Der Führungswechsel in der SPÖ (siehe Video zu Personalien oben) zeigt erste politische Auswirkungen. Die neue Klubspitze zeigt sich gegenüber den Regierungsfraktionen wieder verhandlungsbereit bei Zwei-Drittel-Materien, die sie zuletzt blockiert hatte. Die Roten verlangen von ÖVP und Grünen aber weiterhin Maßnahmen gegen die Teuerung, und sie werfen der Koalition Untätigkeit beim Klimaschutz vor.
Insgesamt stehen im Parlament einige Verfassungsgesetze an: das Erneuerbare-Wärme-Gesetz, die Novelle des Verbotsgesetzes und das Krisensicherheitsgesetz. Auch die Abschaffung des Amtsgeheimnisses, die derzeit final verhandelt wird, ist eine Zwei-Drittel-Materie.
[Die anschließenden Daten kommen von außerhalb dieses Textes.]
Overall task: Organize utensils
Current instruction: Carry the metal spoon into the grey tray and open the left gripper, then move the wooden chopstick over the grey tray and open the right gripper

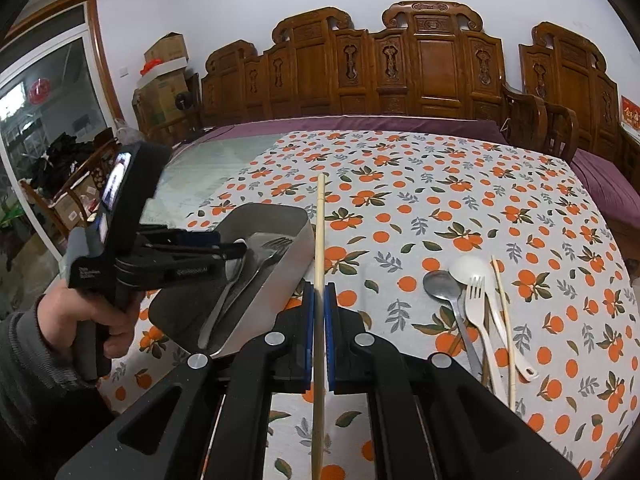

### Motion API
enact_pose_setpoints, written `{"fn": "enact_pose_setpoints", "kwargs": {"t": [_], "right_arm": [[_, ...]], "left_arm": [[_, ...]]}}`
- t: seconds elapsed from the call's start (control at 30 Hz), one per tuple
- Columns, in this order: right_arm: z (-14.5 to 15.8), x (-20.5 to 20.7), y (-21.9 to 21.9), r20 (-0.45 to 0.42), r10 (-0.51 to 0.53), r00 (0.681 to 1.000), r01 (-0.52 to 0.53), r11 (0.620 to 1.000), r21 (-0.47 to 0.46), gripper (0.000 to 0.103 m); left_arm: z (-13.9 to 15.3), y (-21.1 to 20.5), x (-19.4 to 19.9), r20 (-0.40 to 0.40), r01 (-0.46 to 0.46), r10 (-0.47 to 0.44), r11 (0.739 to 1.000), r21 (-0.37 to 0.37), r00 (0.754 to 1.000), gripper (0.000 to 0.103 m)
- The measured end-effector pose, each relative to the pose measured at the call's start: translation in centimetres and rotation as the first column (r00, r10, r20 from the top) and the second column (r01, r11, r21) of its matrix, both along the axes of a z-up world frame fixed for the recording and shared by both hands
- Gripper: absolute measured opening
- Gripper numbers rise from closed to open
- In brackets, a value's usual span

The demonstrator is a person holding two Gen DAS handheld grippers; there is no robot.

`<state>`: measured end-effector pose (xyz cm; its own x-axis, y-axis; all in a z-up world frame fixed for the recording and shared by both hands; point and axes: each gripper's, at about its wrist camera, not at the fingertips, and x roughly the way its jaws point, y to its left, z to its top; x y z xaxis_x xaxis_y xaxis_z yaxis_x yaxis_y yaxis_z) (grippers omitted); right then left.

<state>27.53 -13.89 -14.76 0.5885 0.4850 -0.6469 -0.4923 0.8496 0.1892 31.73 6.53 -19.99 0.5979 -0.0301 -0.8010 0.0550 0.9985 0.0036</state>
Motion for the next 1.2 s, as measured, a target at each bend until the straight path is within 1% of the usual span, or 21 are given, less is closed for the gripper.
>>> {"fn": "enact_pose_setpoints", "kwargs": {"t": [0.13,0.2,0.33,0.37,0.4,0.53,0.57,0.6,0.93,1.2], "right_arm": [[0.1,0.0,1.4,-0.015,0.008,1.0,-0.008,1.0,0.015,0.006],[0.1,0.0,2.3,-0.019,0.016,1.0,-0.015,1.0,0.018,0.006],[0.2,0.3,4.7,-0.021,0.035,0.999,-0.035,0.999,0.008,0.006],[0.2,0.4,5.1,-0.025,0.037,0.999,-0.037,0.999,0.01,0.006],[0.1,0.6,5.6,-0.032,0.038,0.999,-0.038,0.999,0.015,0.006],[-0.2,1.5,7.6,-0.043,0.045,0.998,-0.044,0.999,0.023,0.006],[-0.3,1.7,8.0,-0.044,0.046,0.998,-0.046,0.999,0.022,0.006],[-0.5,2.0,8.4,-0.048,0.046,0.998,-0.045,0.999,0.021,0.006],[-2.5,4.6,12.0,-0.119,0.035,0.992,-0.028,0.998,0.06,0.006],[-4.6,5.3,13.7,-0.157,0.038,0.987,-0.033,0.999,0.035,0.007]], "left_arm": [[1.8,1.1,-0.6,0.049,-0.008,0.008,1.0,-0.003,0.999,0.046],[2.6,1.8,-0.8,0.07,-0.016,0.016,1.0,-0.006,0.997,0.052],[3.5,3.1,-1.1,0.098,-0.037,0.036,0.999,0.008,0.995,0.059],[3.6,3.5,-1.1,0.103,-0.044,0.043,0.999,0.01,0.994,0.063],[3.6,3.8,-1.1,0.105,-0.052,0.051,0.999,0.011,0.993,0.07],[4.0,5.7,-1.2,0.113,-0.086,0.087,0.996,-0.011,0.99,0.076],[4.0,6.1,-1.2,0.117,-0.094,0.095,0.996,-0.014,0.989,0.083],[4.1,6.3,-1.3,0.121,-0.1,0.101,0.995,-0.014,0.987,0.085],[4.5,9.0,-1.5,0.132,-0.162,0.165,0.986,-0.037,0.977,0.087],[4.5,9.5,-1.6,0.128,-0.169,0.173,0.985,-0.045,0.976,0.087]]}}
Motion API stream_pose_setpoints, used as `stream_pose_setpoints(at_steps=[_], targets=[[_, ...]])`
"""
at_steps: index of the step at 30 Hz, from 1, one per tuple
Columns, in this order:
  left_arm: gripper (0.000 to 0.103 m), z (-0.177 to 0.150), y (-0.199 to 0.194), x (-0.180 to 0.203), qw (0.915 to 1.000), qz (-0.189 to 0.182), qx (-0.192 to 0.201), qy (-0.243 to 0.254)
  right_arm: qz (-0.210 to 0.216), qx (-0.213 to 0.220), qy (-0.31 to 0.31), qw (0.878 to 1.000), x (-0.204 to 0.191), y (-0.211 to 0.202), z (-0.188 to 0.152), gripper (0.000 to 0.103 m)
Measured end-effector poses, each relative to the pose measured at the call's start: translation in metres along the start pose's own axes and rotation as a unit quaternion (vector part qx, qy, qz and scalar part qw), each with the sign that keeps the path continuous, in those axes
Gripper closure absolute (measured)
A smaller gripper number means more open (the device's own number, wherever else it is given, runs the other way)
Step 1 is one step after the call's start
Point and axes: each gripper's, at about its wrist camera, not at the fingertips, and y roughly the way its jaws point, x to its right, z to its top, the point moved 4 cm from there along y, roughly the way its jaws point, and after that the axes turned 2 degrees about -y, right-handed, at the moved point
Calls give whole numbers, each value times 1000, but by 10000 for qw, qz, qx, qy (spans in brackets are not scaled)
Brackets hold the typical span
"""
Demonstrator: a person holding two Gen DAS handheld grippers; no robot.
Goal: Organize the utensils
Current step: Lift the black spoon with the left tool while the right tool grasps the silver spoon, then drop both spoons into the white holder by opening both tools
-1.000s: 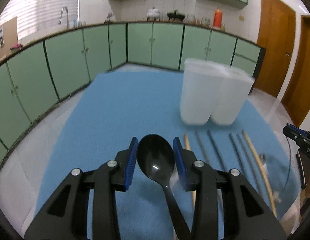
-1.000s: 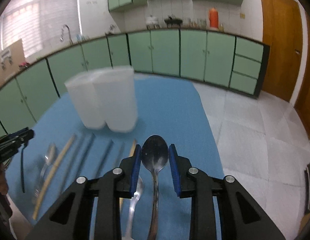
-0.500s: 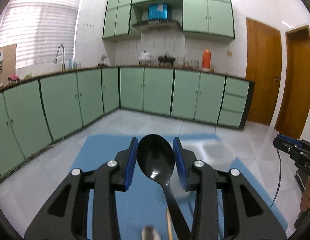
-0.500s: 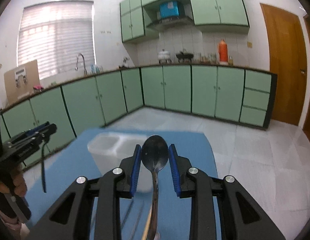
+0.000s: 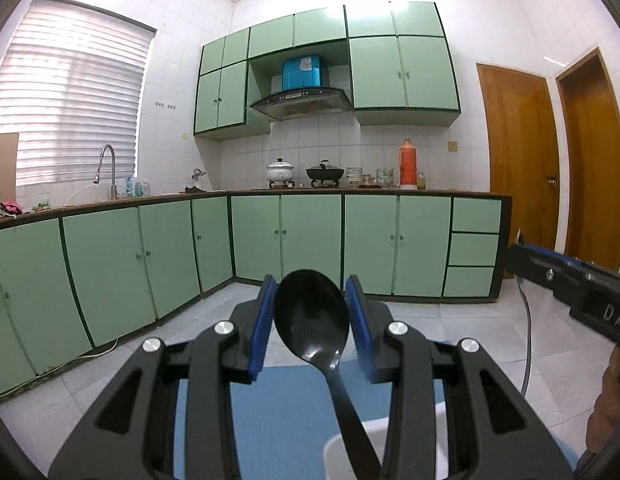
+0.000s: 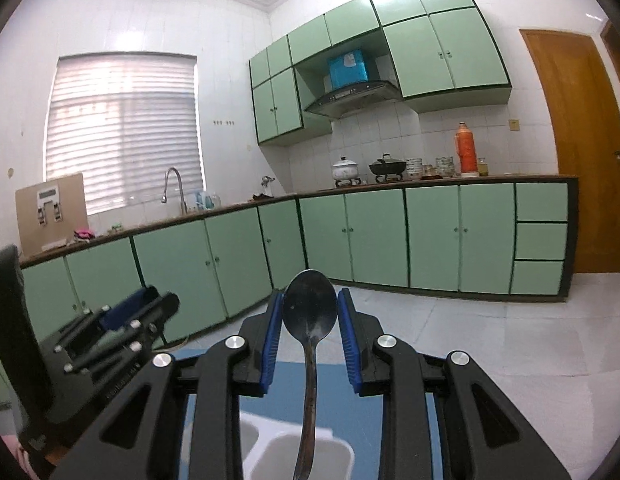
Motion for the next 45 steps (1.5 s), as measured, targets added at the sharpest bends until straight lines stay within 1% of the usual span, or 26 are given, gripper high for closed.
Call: stream_pose_setpoints(at_steps=[5,7,13,17,22,23,24,27,29,31,33,35,36,38,39,42,43,45], targets=[[68,-26,20,-5,9998,-118,-129,-12,-38,-230,31,9997,6,24,-24,75],[68,-36,26,-6,9996,-148,-243,-38,-94,-370,27,9993,6,28,-36,75],[67,-57,25,-10,9983,-153,-564,-23,-85,-735,8,9973,5,30,-67,75],[67,-65,21,-16,9967,-171,-791,-107,-79,-971,24,9952,5,29,-84,74],[56,-67,9,-21,9958,-164,-892,-145,-80,-1030,68,9946,3,23,-94,73],[55,-66,6,-21,9955,-186,-912,-170,-64,-1022,80,9947,3,20,-94,70],[51,-64,3,-23,9951,-200,-945,-213,-61,-1010,81,9948,3,18,-94,63],[45,-61,-6,-26,9940,-244,-1030,-280,-90,-929,53,9956,3,6,-89,60],[40,-59,-16,-29,9923,-250,-1168,-321,-66,-887,101,9960,4,-3,-85,56],[34,-58,-25,-32,9904,-257,-1303,-388,-48,-846,178,9962,7,-14,-82,53],[31,-61,-37,-37,9878,-242,-1480,-413,-69,-818,232,9964,10,-27,-80,53],[30,-66,-48,-44,9841,-161,-1705,-477,-152,-905,241,9955,13,-39,-83,52],[27,-71,-55,-47,9815,-148,-1825,-551,-180,-938,225,9952,13,-46,-86,52],[25,-86,-68,-54,9746,-16,-2153,-612,-259,-1012,189,9944,14,-59,-93,51],[25,-91,-73,-56,9731,13,-2221,-619,-285,-1044,195,9939,15,-64,-96,49],[24,-121,-93,-60,9636,243,-2608,-529,-371,-1220,275,9915,18,-81,-112,49],[24,-127,-96,-61,9613,280,-2694,-507,-399,-1272,305,9906,19,-85,-116,49],[24,-144,-102,-61,9538,399,-2945,-445,-459,-1395,377,9884,22,-95,-127,49]])
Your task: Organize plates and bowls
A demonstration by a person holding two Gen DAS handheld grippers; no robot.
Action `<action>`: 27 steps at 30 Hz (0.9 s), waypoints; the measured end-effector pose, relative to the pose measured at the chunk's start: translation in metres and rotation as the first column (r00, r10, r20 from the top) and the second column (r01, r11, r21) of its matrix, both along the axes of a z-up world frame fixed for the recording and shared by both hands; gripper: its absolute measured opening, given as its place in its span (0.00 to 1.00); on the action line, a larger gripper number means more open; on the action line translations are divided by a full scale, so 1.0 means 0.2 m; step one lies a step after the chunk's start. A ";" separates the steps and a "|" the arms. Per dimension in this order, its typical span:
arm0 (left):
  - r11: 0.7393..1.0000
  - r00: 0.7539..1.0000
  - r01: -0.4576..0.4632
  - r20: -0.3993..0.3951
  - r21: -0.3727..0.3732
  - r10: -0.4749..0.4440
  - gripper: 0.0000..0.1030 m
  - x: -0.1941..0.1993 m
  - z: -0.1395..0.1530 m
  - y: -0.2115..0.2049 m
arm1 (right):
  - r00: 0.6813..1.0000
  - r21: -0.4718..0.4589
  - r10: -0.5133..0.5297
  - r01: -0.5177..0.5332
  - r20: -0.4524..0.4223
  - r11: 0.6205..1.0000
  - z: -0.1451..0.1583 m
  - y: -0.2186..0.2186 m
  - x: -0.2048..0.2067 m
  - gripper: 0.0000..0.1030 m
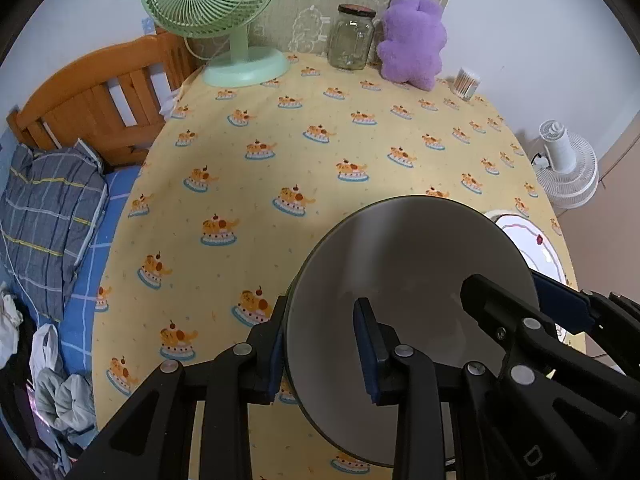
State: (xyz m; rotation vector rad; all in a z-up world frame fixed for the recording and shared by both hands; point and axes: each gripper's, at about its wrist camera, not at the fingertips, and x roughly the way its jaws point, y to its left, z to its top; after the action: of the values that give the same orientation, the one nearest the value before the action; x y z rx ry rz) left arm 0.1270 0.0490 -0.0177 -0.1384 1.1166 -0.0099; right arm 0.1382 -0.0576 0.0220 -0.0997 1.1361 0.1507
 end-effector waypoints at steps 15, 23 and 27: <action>0.999 0.998 -0.041 -0.044 0.023 0.042 0.28 0.02 -0.06 0.06 | 0.998 0.009 0.041 -0.041 -0.042 0.999 -0.07 0.07 0.04 0.39; 0.999 0.998 -0.019 -0.060 0.029 0.021 0.28 0.05 -0.09 0.02 | 0.997 0.008 0.021 -0.020 -0.070 1.000 -0.12 0.02 0.07 0.39; 0.999 0.998 -0.026 -0.057 0.034 0.028 0.29 0.05 -0.10 0.02 | 0.998 0.022 0.023 -0.021 -0.063 1.000 -0.12 0.01 0.07 0.39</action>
State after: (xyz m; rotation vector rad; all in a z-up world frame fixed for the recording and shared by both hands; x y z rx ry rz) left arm 0.1369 0.0521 -0.0373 -0.1243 1.1721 0.0367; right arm 0.1520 -0.0554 -0.0023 -0.0893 1.1964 0.1865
SPÖ pocht auf „soziale Gerechtigkeit“
„Wir werden jedes Gesetz hart in der Sache verhandeln und Gesetzen dann zustimmen, wenn sie nicht zulasten der Allgemeinheit gehen und sie das Leben der Menschen auch tatsächlich verbessern“, sagt die neue Vizeklubchefin und Umweltsprecherin Julia Herr. „Auch der Klimaschutz geht für uns nur Hand in Hand mit sozialer Gerechtigkeit“, so Herr.
So dürfen etwa beim Tausch von Öl- und Gasheizungen die Kosten nicht auf die Mieter abgewälzt werden. Die Regierung solle nun beweisen, dass sie es ernst meine.
Das gelte auch beim Klimaschutz. „Am kommenden Montag hat Österreich seit 900 Tagen kein Klimaschutzgesetz. Das ist ein Armutszeugnis für die Grünen“, kritisiert Herr. An der SPÖ werde es nicht liegen. „Wir bekennen uns zur Klimaneutralität 2040.“
Türkis-Grün reagiert vorsichtig positiv
Vorsichtig optimistisch reagierten die Regierungsparteien ÖVP und Grüne auf die Ankündigung der SPÖ. „Den Worten müssen nun aber auch Taten folgen“, meinte etwa ÖVP-Klubchef August Wöginger.